Système de vision du robot : détection bio-inspirée de mouvements, de couleurs et de contours. © Steve N’Guyen et al., 2008/CNRS Photothèque/ISIR/Rajau Benoît

L'audition de Psikharpax

La perception auditive du robot est réalisée par deux capteurs (micros) situés dans les « oreilles » du robot, avec chacun un pavillon permettant de réverbérer correctement le son. Le fait d'avoir deux capteurs auditifs, permettant une écoute binaurale comme chez le rat, est d'un grand intérêt puisqu'elle permet au robot de localiser finement d'où provient le son qu'il entend. En effet, la localisation de sources sonores repose principalement sur l'estimation des différences de temps de propagation entre la source et les deux capteurs auditifs placés à des positions différentes sur la tête du robot. Cela permet au robot de mesurer les différences d'intensité (Interaural Intensity Difference, IID) et de phase (Interaural Phase Difference, IPD) captées par ses deux oreilles et ainsi d'en déduire le plus précisément possible d'où provient le son.

Audition : localisation du son, réflexe vestibulo-auditif, phonotaxie. © Mathieu Bernard et al., 2010/ISIR/Bernard Mathieu

Appréhension de l'environnement : les vibrisses

Les vibrisses ou moustaches du robot sont organisées, de chaque côté de la tête, selon une matrice identique à celle du rat. Il y a au total 33 vibrisses de chaque côté, des courtes et des plus longues qui permettent, soit de reconnaître les détails des objets que le robot touche de près, soit de détecter des obstacles latéraux perçus par le robot pendant ses déplacements.

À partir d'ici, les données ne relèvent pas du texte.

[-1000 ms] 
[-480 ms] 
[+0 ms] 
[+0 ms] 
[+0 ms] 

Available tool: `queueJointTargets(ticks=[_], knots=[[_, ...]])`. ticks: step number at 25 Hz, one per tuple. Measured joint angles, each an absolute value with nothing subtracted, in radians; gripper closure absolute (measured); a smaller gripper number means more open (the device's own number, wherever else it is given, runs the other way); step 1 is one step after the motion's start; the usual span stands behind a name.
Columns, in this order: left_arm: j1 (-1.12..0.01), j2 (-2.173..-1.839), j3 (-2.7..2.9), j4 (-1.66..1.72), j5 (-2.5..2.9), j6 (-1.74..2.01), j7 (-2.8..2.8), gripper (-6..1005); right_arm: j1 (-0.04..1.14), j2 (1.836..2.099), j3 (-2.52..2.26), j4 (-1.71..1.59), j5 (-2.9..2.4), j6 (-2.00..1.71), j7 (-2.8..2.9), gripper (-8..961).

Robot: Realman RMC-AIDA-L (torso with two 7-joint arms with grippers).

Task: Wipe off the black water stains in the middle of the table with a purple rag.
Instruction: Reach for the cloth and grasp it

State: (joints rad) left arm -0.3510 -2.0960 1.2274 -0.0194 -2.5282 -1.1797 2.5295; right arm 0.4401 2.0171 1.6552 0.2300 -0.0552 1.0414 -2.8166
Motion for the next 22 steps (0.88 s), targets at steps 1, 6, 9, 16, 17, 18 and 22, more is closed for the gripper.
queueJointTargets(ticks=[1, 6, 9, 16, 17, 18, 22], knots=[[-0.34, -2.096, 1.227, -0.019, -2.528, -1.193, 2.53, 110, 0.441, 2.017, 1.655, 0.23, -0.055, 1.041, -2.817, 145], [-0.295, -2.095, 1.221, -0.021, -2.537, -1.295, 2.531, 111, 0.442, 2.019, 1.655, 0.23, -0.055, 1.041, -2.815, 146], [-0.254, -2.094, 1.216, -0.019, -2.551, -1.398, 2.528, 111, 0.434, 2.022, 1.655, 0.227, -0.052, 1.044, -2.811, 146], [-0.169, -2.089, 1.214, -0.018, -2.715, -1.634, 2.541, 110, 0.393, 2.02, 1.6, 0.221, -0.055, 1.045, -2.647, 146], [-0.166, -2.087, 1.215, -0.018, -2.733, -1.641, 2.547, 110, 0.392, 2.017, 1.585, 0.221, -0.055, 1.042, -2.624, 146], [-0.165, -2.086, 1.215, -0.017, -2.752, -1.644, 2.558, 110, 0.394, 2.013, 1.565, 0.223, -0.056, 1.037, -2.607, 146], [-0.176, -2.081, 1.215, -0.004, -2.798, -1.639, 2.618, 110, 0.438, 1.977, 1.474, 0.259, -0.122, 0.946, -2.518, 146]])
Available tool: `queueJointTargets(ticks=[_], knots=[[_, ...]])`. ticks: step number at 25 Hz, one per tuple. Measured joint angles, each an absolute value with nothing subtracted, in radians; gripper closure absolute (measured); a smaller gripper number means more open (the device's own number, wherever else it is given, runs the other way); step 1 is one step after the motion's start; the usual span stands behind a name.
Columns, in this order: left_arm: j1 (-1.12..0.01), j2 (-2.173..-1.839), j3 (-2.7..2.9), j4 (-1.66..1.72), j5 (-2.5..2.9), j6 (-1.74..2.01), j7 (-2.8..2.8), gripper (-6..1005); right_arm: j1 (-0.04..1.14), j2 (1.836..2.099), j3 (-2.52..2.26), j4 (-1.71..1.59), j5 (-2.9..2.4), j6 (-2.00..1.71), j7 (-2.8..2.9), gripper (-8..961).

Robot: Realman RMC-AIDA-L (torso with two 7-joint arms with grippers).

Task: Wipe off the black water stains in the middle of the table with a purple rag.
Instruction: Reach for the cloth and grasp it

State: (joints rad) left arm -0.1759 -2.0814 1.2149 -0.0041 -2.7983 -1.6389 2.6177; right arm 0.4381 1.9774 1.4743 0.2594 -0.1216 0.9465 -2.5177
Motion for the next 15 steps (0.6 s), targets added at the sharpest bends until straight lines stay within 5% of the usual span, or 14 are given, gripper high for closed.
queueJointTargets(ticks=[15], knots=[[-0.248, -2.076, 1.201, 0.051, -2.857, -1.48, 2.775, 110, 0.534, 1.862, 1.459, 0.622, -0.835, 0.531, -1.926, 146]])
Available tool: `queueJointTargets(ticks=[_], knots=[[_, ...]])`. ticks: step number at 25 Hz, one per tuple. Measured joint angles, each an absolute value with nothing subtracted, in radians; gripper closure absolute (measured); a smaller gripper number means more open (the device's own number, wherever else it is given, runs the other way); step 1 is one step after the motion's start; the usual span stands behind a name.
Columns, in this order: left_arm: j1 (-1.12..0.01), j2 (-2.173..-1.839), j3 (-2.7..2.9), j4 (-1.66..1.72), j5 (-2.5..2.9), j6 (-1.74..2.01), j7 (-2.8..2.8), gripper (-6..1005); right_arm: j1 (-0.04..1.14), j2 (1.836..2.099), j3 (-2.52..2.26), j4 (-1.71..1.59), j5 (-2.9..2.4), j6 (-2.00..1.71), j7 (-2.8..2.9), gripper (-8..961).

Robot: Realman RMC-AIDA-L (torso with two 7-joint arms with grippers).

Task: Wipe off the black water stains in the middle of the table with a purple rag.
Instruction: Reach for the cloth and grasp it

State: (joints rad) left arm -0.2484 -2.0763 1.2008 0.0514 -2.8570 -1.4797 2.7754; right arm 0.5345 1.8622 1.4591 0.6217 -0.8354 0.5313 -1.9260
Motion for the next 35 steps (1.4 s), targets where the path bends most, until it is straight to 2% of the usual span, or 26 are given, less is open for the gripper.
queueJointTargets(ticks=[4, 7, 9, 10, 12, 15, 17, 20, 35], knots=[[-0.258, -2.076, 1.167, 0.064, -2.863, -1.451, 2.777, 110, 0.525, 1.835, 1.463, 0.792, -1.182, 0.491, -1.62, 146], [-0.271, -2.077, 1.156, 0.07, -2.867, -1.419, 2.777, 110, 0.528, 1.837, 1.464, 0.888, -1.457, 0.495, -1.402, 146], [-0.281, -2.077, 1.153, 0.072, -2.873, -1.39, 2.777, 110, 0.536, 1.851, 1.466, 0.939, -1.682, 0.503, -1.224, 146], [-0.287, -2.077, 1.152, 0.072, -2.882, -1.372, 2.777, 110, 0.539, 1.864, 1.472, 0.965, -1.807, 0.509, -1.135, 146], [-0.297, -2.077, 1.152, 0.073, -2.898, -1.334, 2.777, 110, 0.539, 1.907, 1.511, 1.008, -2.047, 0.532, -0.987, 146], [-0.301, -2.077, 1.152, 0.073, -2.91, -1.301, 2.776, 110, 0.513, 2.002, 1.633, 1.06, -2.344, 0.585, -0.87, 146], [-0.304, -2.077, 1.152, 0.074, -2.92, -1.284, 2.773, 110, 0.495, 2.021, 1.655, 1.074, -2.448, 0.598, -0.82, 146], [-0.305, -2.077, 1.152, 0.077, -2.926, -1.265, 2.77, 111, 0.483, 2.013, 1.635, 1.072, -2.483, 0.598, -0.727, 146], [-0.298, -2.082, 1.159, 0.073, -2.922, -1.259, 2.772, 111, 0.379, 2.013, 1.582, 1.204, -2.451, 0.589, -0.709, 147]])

Les vibrisses du robot Psikharpax sont organisées comme celles du rat et permettent la reconnaissance de textures, la reconnaissance de formes, et le suivi de murs. © N’Guyen et al., 2009-2010/ISIR/N'Guyen Steve

Pendant le déplacement, les vibrisses permettent d'appréhender et d'éviter les obstacles, de longer les murs sans se cogner lorsque les couloirs et galeries sont étroits, de reconnaître les textures des murs et des objets, et ainsi de mieux se localiser. Par exemple, comme chez le rat, le robot mémorise que les murs du couloir qui mène à sa « réserve de nourriture » sont rugueux, tandis que les murs du couloir qui mène vers une « zone de danger » sont lisses. Toucher l'un de ces murs avec ses vibrisses peut aider le robot à reconnaître dans quel couloir il se situe, et ainsi adapter son comportement pour retrouver de la nourriture tout en évitant les dangers.

Cependant, en plus de traiter correctement chaque modalité sensorielle, savoir comment intégrer les informations issues de tous ces traitements est, comme on l'a évoqué plus haut, un problème non encore totalement résolu. Là encore, l'inspiration d'une partie du cerveau du rat regroupant ce que l'on appelle le colliculus supérieur et les ganglions de la base a pu contribuer à faire avancer les connaissances dans ce domaine. En effet il est avéré que ces noyaux sous-corticaux, contenant des centaines de milliers de neurones, fusionnent l'information de différentes modalités sensorielles et leur donnent à chacune un ordre de priorité pour déterminer lesquelles vont le plus influencer le comportement. Leur modélisation pourrait donc, par exemple, aider le robot à décider dans quelle direction il doit orienter sa tête pour focaliser son attention, soit vers le son perçu, soit vers l'objet vu, tout en évitant la paroi lisse de la zone de danger.